XML query processing algorithms

In February 1998, XML 1.0 has been introduced by the W3C to be the new recommendation for data exchange on internet. At this time, the most simple querying solution was to store XML data into relational databases and to convert XML queries into SQL queries. Storing and querying became an important research domain because this solution leads to poor performances. This issue has been addressed by several research papers. The most famous is the TwigStack algorithm.
The first section makes an overview of the current solution for XML documents storage into well-known relational databases. The progress to TwigStack algorithm will be shown in the second section through two previously published papers on which TS is based.

Commercial relational database management systems §

One of the first ideas when it comes to XML query processing is to store XML documents into relational database system and convert XPath queries into SQL queries. Using this solution, twenty years of work on RDBMS query optimization, query execution, scalability, concurrency control and recovery immediately extend to XML query processing. Commercial products such as Oracle, IBM DB2 and Microsoft SQL Server all provides specific features to store and query XML data.

RDMS	Oracle 11g	IBM DB2 9	Microsoft SQL Server 2008
Large object storage data type suitable for XML documents	XMLTYPE¹ store AS CLOB	XMLCLOB² or XMLVARCHAR³ or XMLFILE⁴	[n]varchar(max) or varbinary(max)
Automatique mapping/shredding XML into relational storage	XMLTYPE¹ store AS OBJECT RELATIONAL	XML Collections	XML View⁵
Native XML storage data type	XMLTYPE¹ store AS BINARY XML	xml (pureXML)	xml

Storage options of an XML document into relational database management system

¹XMLType cannot exceed 4GB.
²XMLCLOB cannot exceed 2Gb.
³XMLVARCHAR cannot exceed 32kb.
⁴More flexible but does not benefit from database-managed persistency and integrity.
⁵Schema cannot be recursive or the maximum recursion depth is known.

Most of the commercial relational database vendors claimed XML support in their products through XML extenders as soon as XML was released. Two storage options were available: plain-text storage as simple text string or shredding/mapping into standard relational tables. As it can be noticed in the table above, the three main vendors all finally included a native XML storage in the latest version of their product since XML data does not fit that well in relational databases: PureXML is a new feature of IBM DB2 9 [DB2-XML], (native) xml storage is a new feature of Microsoft SQL Server 2005 [SQLSRV-XML], BINARY XML storage is a new feature of Oracle 11g [GRALIKE10].

The main difference between relational and XML data model is that the first is structured and the second is semi-structured or unstructured. Relational data model is suitable for the storage of highly structured data having already well-known schema at database design. If the structure of the data is not known or if it may change significantly in the future, XML data model offers more flexibility. Due to its tree structure, XML data model excels at representing containment hierarchies (especially recursive ones), finally XML data model allows the creation of queries based on the structure of the data (rather than its value).

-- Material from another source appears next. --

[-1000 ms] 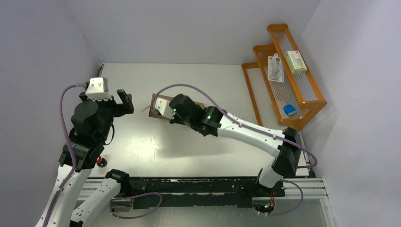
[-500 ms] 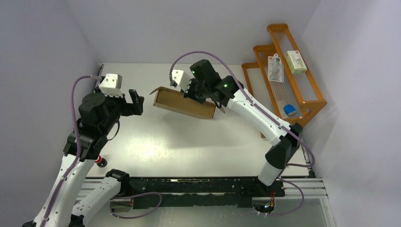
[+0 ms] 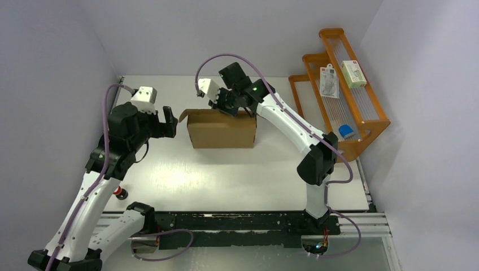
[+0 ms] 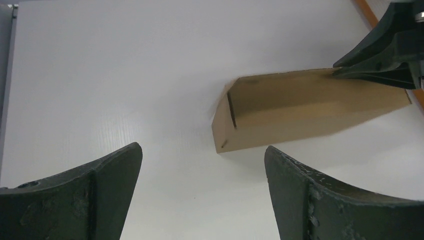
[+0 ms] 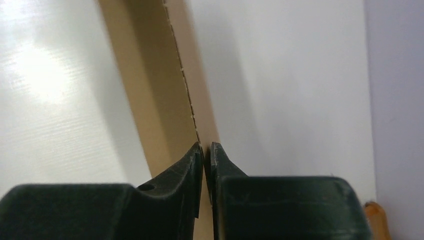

Even though XML solves many of the problems by providing a standard format for data interchange, there are other problems, such as storing the XML documents in a centralized repository, as well as the ability to quickly search for information or to trigger automatic data change when a particular action occurs. These kinds of issues can be addresses only by a database management system (DBMS). Those systems have a legitimacy for XML documents too, but they have to process them in a different way than relational tables. This is why some research in that field was required.

Research achievements on XML query processing §

This section will introduce the evolution of XML query processing research through three papers and their respective algorithms. XML data preprocessing is presented first when explaining the first article. It will not be repeated since this task is the same and is required for the three algorithms. This task is also required for the GPU version explained in following chapters.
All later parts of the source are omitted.